Exercise description:
Every line from the one with "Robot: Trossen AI" through the end of the material below, both ends included, should be transcribed exactly, without pictures.

Data section:
━━━━━━━━

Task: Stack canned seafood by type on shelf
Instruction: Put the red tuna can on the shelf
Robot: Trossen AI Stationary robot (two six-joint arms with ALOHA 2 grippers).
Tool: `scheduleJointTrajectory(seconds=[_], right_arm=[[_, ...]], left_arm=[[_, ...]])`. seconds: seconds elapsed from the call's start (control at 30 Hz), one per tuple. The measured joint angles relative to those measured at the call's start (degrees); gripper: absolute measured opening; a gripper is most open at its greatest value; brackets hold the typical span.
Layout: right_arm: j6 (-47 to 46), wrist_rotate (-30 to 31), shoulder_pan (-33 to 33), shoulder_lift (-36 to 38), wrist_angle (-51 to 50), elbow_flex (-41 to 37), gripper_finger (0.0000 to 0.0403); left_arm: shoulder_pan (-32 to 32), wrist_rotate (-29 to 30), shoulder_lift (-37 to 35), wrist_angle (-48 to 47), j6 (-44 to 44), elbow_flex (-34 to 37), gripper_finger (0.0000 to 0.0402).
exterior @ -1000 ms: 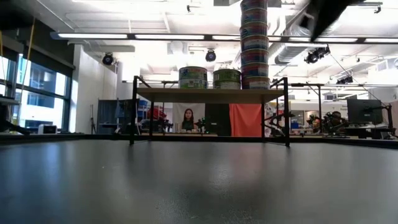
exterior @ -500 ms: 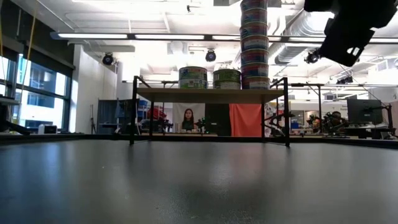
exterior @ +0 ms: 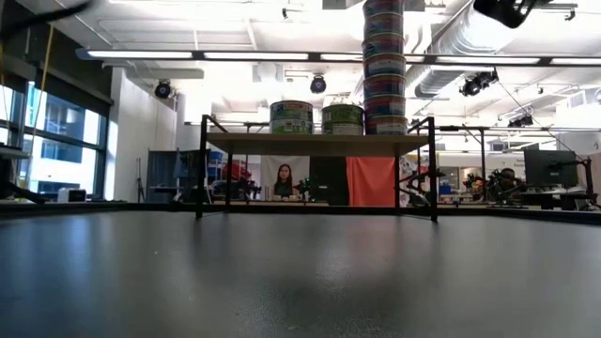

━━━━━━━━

Solution for this problem:
Robot: Trossen AI Stationary robot (two six-joint arms with ALOHA 2 grippers).
Tool: `scheduleJointTrajectory(seconds=[_], right_arm=[[_, ...]], left_arm=[[_, ...]])`. seconds: seconds elapsed from the call's start (control at 30 Hz), one per tuple. The measured joint angles relative to those measured at the call's start (degrees); gripper: absolute measured opening; a gripper is most open at its greatest value; brackets hold the typical span.
Layout: right_arm: j6 (-47 to 46), wrist_rotate (-30 to 31), shoulder_pan (-33 to 33), shoulder_lift (-36 to 38), wrist_angle (-51 to 50), elbow_flex (-41 to 37), gripper_finger (0.0000 to 0.0403); left_arm: shoulder_pan (-32 to 32), wrist_rotate (-29 to 30), shoulder_lift (-37 to 35), wrist_angle (-48 to 47), j6 (-44 to 44), elbow_flex (-34 to 37), gripper_finger (0.0000 to 0.0402).
exterior @ -1000 ms: 
exterior @ -500 ms: 
exterior @ +0 ms: 

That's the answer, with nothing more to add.